▸ **What to work on**
Copy, exactly and without additions, every line in the records below from the one holding "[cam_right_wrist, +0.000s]" through the one holding "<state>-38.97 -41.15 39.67", both ends included.

▸ **Records shown**

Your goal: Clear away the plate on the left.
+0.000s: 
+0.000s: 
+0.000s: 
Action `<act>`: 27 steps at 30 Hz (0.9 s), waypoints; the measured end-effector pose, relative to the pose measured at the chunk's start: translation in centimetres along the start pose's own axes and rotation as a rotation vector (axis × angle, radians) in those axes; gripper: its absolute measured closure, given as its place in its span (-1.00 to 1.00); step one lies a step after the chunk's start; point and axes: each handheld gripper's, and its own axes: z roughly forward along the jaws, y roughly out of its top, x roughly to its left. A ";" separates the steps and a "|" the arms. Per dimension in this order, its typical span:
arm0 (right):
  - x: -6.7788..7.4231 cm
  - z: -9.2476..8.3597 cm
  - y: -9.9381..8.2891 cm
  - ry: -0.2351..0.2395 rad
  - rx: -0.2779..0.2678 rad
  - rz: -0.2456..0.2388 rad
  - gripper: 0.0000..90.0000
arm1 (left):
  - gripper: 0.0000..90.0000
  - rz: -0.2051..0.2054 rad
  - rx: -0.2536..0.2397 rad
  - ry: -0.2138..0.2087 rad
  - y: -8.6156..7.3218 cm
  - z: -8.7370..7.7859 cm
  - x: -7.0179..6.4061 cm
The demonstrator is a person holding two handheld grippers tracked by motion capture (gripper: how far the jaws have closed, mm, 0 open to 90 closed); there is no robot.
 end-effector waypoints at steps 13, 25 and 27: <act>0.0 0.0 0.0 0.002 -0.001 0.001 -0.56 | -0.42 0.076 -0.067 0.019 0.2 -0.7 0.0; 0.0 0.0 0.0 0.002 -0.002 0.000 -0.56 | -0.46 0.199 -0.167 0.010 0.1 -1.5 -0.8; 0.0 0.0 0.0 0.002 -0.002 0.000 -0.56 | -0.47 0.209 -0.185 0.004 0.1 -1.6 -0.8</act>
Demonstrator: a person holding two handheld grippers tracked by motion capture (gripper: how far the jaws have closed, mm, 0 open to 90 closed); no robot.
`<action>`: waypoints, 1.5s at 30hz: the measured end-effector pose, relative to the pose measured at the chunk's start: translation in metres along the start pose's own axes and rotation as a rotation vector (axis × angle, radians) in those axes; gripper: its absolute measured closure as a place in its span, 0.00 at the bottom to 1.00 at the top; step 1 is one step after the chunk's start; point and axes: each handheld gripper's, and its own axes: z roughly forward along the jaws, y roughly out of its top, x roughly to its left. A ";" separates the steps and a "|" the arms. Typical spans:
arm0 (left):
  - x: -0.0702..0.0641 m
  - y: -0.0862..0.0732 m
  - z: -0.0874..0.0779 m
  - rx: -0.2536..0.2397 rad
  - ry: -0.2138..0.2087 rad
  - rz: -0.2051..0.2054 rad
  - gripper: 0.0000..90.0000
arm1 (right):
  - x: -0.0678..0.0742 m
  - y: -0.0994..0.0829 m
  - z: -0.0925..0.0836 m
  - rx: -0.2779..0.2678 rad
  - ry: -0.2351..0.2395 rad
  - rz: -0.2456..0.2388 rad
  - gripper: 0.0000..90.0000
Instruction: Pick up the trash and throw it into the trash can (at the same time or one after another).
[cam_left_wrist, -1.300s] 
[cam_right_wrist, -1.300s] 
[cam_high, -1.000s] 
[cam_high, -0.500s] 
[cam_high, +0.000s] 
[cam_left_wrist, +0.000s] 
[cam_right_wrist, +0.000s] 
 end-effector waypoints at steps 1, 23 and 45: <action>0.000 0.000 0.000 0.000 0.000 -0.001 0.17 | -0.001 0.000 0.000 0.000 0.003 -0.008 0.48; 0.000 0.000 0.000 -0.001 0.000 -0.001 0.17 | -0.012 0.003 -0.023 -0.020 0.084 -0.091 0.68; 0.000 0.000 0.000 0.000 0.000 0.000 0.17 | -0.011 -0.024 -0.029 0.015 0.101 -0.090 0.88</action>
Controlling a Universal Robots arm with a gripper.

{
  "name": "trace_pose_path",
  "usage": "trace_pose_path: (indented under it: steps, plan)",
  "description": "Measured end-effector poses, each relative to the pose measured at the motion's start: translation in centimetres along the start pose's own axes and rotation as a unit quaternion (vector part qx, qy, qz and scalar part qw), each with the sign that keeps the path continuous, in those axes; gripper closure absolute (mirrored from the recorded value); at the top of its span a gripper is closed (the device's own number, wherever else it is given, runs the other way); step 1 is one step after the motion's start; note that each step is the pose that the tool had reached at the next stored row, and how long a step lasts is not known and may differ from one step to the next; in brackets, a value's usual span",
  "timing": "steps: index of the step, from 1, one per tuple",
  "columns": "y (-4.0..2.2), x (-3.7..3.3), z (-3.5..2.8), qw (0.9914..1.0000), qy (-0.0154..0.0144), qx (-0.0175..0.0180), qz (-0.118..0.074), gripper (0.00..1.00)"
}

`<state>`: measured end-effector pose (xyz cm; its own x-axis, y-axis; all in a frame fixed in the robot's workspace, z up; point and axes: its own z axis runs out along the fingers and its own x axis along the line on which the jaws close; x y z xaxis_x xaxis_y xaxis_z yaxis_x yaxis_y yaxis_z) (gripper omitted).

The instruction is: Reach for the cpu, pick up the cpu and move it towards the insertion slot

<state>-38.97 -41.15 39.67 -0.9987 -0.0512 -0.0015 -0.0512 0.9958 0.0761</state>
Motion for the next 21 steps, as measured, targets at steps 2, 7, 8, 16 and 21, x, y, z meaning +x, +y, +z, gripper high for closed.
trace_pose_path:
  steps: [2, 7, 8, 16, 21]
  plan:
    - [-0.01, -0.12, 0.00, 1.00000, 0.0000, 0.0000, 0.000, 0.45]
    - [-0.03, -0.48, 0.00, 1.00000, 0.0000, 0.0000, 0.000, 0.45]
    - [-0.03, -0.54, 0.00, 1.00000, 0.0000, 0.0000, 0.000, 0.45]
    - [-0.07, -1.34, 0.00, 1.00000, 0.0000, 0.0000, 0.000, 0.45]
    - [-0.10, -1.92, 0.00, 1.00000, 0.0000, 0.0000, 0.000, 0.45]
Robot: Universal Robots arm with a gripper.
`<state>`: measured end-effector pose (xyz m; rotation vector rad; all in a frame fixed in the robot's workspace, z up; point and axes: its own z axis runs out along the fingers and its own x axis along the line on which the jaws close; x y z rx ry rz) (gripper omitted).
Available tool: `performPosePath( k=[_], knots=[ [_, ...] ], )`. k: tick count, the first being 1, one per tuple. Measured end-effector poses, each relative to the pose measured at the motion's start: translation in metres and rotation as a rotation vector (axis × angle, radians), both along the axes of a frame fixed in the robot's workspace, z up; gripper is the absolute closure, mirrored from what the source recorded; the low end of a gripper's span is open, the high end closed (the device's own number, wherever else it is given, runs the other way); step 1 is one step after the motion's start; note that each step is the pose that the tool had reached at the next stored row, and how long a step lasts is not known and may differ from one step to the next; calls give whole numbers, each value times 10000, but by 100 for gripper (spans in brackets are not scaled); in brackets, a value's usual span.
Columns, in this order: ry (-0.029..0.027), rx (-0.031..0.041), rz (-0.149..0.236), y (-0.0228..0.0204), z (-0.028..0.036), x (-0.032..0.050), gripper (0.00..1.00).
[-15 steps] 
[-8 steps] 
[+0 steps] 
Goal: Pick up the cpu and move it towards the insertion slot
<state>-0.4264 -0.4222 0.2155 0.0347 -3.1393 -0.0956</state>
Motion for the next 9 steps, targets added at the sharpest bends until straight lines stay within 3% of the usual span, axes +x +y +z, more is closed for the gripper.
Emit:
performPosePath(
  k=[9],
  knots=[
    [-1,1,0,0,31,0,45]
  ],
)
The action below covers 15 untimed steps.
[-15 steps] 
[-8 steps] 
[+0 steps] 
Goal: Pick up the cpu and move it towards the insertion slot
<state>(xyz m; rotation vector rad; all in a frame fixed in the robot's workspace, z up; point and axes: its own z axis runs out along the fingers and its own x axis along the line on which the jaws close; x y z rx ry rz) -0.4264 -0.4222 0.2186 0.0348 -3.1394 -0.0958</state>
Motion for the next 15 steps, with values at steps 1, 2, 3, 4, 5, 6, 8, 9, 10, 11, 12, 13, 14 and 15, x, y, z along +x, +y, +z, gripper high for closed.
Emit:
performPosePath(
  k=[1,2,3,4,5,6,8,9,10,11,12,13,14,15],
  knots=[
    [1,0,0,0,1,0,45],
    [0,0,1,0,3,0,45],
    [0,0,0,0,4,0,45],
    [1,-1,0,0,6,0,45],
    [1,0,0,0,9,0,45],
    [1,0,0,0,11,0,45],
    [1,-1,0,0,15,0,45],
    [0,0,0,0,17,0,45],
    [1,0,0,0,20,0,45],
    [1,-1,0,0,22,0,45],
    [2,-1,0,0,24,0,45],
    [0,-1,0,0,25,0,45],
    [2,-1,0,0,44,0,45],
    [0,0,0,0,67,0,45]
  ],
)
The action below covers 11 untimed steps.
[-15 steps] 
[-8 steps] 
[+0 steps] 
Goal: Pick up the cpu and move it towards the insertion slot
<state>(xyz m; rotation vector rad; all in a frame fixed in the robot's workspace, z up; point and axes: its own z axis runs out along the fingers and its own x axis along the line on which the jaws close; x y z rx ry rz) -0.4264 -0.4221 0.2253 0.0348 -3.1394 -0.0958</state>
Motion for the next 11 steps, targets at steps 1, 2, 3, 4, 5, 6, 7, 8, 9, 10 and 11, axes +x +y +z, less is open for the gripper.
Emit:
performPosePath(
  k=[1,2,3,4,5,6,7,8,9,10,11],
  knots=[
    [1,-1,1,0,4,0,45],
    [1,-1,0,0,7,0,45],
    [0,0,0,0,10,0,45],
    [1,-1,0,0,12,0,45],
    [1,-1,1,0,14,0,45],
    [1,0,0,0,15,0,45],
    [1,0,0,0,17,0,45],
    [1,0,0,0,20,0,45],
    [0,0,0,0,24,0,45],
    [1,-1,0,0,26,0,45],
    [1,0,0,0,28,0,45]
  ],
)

▸ **Written reply**
[cam_right_wrist, +0.000s] 
 end-effector waypoints at steps 1, 23 and 45: <action>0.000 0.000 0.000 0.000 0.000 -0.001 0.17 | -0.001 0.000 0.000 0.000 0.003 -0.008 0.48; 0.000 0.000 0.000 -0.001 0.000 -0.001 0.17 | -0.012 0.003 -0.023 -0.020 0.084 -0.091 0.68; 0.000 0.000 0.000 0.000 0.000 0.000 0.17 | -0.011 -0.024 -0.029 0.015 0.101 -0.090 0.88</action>
Controlling a Universal Robots arm with a gripper.

{
  "name": "trace_pose_path",
  "usage": "trace_pose_path: (indented under it: steps, plan)",
  "description": "Measured end-effector poses, each relative to the pose measured at the motion's start: translation in centimetres along the start pose's own axes and rotation as a unit quaternion (vector part qx, qy, qz and scalar part qw), each with the sign that keeps the path continuous, in those axes; gripper closure absolute (mirrored from the recorded value); at the top of its span a gripper is closed (the device's own number, wherever else it is given, runs the other way); step 1 is one step after the motion's start; note that each step is the pose that the tool had reached at the next stored row, and how long a step lasts is not known and may differ from one step to the next; in brackets, a value's usual span",
  "timing": "steps: index of the step, from 1, one per tuple",
  "columns": "y (-4.0..2.2), x (-3.7..3.3), z (-3.5..2.8), qw (0.9914..1.0000), qy (-0.0154..0.0144), qx (-0.0175..0.0180), qz (-0.118..0.074), gripper (0.00..1.00)"
}

`<state>`: measured end-effector pose (xyz cm; its own x-axis, y-axis; all in a frame fixed in the robot's workspace, z up; point and axes: its own z axis runs out along the fingers and its own x axis along the line on which the jaws close; x y z xaxis_x xaxis_y xaxis_z yaxis_x yaxis_y yaxis_z) (gripper omitted).

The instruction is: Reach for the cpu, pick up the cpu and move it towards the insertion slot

<state>-38.97 -41.15 39.67 -0.9987 -0.0512 -0.0015 -0.0512 0.9958 0.0761</state>

This exercise has been worked through to completion.